* _EXERCISE_
Only a number is wanted: how many lines of the entries include the string "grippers"?

Stored items from a collection:
###

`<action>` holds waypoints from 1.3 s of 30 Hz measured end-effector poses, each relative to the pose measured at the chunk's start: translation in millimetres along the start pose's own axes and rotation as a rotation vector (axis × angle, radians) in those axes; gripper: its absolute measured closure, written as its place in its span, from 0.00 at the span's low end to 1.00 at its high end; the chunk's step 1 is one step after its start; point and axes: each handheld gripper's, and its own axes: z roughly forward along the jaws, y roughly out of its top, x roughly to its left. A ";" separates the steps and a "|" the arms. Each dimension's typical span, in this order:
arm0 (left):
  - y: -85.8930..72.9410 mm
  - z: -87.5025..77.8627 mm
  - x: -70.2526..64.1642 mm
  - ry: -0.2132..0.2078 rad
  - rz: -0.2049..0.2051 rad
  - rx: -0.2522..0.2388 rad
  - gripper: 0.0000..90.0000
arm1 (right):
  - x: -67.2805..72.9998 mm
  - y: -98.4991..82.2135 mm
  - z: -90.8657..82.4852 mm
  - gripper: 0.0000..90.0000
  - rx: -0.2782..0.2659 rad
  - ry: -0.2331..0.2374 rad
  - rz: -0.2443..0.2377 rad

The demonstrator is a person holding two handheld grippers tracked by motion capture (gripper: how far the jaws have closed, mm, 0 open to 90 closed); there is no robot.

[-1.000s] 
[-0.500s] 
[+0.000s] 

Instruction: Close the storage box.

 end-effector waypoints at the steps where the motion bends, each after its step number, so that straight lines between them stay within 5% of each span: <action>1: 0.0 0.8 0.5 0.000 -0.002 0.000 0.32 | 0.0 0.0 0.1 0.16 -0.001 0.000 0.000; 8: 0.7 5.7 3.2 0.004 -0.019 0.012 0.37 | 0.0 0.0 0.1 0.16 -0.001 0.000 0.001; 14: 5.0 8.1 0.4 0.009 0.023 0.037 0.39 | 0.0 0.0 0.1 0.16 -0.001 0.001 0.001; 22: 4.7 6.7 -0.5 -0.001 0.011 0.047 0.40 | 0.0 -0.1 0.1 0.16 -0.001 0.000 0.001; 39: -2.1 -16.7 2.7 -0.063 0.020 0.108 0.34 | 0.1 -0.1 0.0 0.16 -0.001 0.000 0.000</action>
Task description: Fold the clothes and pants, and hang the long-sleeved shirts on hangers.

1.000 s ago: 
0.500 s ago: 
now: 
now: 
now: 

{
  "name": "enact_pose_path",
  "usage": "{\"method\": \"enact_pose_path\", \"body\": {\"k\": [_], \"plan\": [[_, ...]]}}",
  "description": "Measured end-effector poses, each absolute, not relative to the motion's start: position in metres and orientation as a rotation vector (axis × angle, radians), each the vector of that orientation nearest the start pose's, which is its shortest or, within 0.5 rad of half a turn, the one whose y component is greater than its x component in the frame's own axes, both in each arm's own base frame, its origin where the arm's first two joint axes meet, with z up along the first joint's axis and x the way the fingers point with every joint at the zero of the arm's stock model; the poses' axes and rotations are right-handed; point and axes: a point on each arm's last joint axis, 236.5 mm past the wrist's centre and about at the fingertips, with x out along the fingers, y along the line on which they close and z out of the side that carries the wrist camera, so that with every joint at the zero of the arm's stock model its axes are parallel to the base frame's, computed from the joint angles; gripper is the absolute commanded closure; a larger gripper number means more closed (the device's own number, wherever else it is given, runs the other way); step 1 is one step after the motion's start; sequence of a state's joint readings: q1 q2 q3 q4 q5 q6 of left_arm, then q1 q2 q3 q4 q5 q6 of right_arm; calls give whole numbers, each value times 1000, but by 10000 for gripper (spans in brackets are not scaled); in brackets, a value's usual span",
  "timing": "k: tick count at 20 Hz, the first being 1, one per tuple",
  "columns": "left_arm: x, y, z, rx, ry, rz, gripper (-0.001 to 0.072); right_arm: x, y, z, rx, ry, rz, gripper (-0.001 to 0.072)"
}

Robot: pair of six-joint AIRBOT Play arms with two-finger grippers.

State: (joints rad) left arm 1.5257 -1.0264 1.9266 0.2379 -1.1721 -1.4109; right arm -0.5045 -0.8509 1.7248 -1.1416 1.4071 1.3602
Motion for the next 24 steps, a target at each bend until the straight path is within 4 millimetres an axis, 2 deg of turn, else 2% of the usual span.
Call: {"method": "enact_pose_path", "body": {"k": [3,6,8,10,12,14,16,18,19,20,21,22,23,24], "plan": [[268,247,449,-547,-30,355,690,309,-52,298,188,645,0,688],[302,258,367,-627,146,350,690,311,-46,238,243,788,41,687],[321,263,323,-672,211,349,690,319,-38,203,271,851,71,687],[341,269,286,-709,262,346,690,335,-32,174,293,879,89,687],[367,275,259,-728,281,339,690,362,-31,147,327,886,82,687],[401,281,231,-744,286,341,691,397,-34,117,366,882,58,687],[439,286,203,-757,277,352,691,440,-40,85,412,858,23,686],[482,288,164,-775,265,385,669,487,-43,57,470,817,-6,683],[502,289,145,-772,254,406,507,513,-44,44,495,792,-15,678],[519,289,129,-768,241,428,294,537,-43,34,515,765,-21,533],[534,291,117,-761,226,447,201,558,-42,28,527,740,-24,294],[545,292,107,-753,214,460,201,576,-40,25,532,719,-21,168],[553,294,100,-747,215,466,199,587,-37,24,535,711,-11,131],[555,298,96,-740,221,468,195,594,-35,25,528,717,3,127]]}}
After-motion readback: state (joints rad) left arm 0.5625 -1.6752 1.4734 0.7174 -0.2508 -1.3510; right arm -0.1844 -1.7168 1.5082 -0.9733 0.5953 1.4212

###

* _YOUR RESPONSE_
2